- **Exercise**: The data should be restated word for word, in full.

- **Given material**:

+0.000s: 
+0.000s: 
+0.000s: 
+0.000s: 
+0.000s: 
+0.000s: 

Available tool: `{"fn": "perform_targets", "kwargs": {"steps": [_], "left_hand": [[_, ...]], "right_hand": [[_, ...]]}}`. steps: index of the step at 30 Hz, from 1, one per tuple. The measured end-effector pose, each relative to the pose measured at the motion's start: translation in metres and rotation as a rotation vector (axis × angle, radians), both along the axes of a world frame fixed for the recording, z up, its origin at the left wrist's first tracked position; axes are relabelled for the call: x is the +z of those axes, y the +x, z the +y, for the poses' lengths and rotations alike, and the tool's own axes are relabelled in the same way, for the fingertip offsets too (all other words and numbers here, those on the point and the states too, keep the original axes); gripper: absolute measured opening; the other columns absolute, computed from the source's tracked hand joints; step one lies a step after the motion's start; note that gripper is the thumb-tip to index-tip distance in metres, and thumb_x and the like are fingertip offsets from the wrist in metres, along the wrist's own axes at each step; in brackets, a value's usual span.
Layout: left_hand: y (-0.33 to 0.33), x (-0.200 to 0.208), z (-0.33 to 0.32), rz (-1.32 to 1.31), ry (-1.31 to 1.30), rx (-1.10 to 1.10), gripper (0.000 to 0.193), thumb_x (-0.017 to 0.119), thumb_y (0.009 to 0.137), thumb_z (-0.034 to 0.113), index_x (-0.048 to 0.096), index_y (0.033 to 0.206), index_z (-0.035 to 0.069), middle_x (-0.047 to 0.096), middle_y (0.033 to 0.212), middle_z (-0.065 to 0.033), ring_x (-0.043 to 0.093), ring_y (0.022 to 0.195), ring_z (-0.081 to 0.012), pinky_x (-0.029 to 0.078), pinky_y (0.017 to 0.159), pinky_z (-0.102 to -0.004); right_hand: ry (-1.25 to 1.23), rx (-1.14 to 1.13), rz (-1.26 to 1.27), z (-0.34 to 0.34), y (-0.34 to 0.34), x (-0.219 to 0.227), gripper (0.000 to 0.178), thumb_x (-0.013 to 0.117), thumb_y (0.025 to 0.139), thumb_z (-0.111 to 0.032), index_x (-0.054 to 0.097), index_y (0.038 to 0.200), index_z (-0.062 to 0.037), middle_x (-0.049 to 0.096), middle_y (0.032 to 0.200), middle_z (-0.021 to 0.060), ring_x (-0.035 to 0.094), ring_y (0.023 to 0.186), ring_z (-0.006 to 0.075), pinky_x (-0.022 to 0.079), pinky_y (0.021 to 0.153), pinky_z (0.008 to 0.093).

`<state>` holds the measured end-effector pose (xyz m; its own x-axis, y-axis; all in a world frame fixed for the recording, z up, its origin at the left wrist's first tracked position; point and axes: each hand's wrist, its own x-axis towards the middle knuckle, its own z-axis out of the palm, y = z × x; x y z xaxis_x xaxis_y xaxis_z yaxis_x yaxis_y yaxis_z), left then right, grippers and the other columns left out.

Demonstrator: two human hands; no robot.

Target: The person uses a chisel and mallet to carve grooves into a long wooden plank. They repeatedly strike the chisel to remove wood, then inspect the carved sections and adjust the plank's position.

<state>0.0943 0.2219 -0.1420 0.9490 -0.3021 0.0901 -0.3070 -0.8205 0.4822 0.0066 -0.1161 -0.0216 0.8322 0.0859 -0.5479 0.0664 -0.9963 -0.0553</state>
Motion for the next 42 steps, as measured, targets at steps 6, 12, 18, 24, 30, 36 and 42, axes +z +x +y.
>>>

- **Written solution**:
+0.000s: 
+0.000s: 
+0.000s: 
+0.000s: 
+0.000s: 
+0.000s: 

Available tool: `{"fn": "perform_targets", "kwargs": {"steps": [_], "left_hand": [[_, ...]], "right_hand": [[_, ...]]}}`. steps: index of the step at 30 Hz, from 1, one per tuple. The measured end-effector pose, each relative to the pose measured at the motion's start: translation in metres and rotation as a rotation vector (axis × angle, radians), both along the axes of a world frame fixed for the recording, z up, its origin at the left wrist's first tracked position; axes are relabelled for the call: x is the +z of those axes, y the +x, z the +y, for the poses' lengths and rotations alike, and the tool's own axes are relabelled in the same way, for the fingertip offsets too (all other words and numbers here, those on the point and the states too, keep the original axes); gripper: absolute measured opening; the other columns absolute, computed from the source's tracked hand joints; step one lies a step after the motion's start; note that gripper is the thumb-tip to index-tip distance in metres, and thumb_x and the like are fingertip offsets from the wrist in metres, along the wrist's own axes at each step; in brackets, a value's usual span.
Layout: left_hand: y (-0.33 to 0.33), x (-0.200 to 0.208), z (-0.33 to 0.32), rz (-1.32 to 1.31), ry (-1.31 to 1.30), rx (-1.10 to 1.10), gripper (0.000 to 0.193), thumb_x (-0.017 to 0.119), thumb_y (0.009 to 0.137), thumb_z (-0.034 to 0.113), index_x (-0.048 to 0.096), index_y (0.033 to 0.206), index_z (-0.035 to 0.069), middle_x (-0.047 to 0.096), middle_y (0.033 to 0.212), middle_z (-0.065 to 0.033), ring_x (-0.043 to 0.093), ring_y (0.022 to 0.195), ring_z (-0.081 to 0.012), pinky_x (-0.029 to 0.078), pinky_y (0.017 to 0.159), pinky_z (-0.102 to -0.004); right_hand: ry (-1.25 to 1.23), rx (-1.14 to 1.13), rz (-1.26 to 1.27), z (-0.34 to 0.34), y (-0.34 to 0.34), x (-0.219 to 0.227), gripper (0.000 to 0.178), thumb_x (-0.013 to 0.117), thumb_y (0.025 to 0.139), thumb_z (-0.111 to 0.032), index_x (-0.054 to 0.097), index_y (0.038 to 0.200), index_z (-0.062 to 0.037), middle_x (-0.049 to 0.096), middle_y (0.032 to 0.200), middle_z (-0.021 to 0.060), ring_x (-0.035 to 0.094), ring_y (0.023 to 0.186), ring_z (-0.006 to 0.075), pinky_x (-0.022 to 0.079), pinky_y (0.021 to 0.153), pinky_z (0.008 to 0.093).

`<state>` holds the measured end-effector pose (xyz m; its own x-axis, y-axis; all in a world frame fixed for the recording, z up, its origin at the left wrist's first tracked position; point and axes: each hand's wrist, its own x-axis towards the middle knuckle, its own z-axis out of the palm, y = z × x; x y z xaxis_x xaxis_y xaxis_z yaxis_x yaxis_y yaxis_z), left then right, grippers and the other columns left out.

Demonstrator: two human hands; no robot.

Target: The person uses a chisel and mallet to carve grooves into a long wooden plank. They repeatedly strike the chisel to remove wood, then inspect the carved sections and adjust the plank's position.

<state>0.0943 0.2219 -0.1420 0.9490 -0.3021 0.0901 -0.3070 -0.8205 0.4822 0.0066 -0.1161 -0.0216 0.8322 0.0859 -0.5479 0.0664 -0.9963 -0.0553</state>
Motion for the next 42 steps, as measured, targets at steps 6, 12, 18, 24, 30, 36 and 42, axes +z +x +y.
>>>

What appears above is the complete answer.